[[ Information given, beginning ]]

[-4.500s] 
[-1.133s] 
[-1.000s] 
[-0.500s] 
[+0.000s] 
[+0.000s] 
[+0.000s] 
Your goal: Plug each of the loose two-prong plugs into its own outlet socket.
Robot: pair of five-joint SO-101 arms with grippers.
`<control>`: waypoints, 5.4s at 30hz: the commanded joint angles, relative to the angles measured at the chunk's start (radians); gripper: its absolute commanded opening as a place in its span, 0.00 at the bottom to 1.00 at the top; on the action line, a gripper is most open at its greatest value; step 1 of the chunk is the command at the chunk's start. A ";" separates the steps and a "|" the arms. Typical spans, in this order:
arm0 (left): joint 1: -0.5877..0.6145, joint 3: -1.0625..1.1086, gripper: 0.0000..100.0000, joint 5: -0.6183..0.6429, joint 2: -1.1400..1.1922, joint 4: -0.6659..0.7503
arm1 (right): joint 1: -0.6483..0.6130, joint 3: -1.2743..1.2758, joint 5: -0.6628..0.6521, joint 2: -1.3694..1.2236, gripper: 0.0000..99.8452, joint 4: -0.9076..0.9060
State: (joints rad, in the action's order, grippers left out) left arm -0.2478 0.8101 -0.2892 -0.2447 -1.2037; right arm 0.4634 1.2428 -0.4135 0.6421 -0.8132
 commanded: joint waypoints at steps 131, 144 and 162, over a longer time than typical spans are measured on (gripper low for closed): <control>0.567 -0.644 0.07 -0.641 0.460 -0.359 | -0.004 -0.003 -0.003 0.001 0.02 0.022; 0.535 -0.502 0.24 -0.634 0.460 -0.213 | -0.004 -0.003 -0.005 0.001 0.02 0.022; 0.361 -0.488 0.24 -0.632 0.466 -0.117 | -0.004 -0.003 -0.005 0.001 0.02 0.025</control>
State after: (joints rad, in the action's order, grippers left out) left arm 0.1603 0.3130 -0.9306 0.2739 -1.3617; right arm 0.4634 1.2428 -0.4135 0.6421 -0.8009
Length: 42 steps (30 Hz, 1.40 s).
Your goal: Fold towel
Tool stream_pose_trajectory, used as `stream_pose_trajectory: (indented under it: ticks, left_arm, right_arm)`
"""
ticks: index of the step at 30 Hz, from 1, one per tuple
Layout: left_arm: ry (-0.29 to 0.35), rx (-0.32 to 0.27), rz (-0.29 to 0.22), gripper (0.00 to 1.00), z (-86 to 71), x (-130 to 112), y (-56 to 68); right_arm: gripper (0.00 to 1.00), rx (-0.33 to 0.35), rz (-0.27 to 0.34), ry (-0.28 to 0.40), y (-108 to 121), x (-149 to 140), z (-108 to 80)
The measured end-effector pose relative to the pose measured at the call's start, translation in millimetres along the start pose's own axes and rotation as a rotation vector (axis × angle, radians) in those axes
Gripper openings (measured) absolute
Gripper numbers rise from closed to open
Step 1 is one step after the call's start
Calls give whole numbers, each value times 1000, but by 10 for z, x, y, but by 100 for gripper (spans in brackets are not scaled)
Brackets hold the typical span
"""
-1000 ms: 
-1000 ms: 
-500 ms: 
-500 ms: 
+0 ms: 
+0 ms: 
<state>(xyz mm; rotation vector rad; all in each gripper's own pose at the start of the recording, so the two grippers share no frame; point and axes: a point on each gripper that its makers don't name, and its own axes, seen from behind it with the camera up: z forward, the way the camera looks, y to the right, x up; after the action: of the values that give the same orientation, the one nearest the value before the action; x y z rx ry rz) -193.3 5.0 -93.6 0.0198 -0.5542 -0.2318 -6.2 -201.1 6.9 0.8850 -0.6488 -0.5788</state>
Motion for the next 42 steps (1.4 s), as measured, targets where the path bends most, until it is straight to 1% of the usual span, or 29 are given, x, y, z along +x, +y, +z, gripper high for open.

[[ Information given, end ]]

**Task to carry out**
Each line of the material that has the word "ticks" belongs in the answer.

**Result of this exercise**
Tool stream_pose_trajectory, used as `stream_pose_trajectory: (indented under it: ticks, left_arm, right_arm)`
ticks: index of the step at 30 Hz, from 1, one per tuple

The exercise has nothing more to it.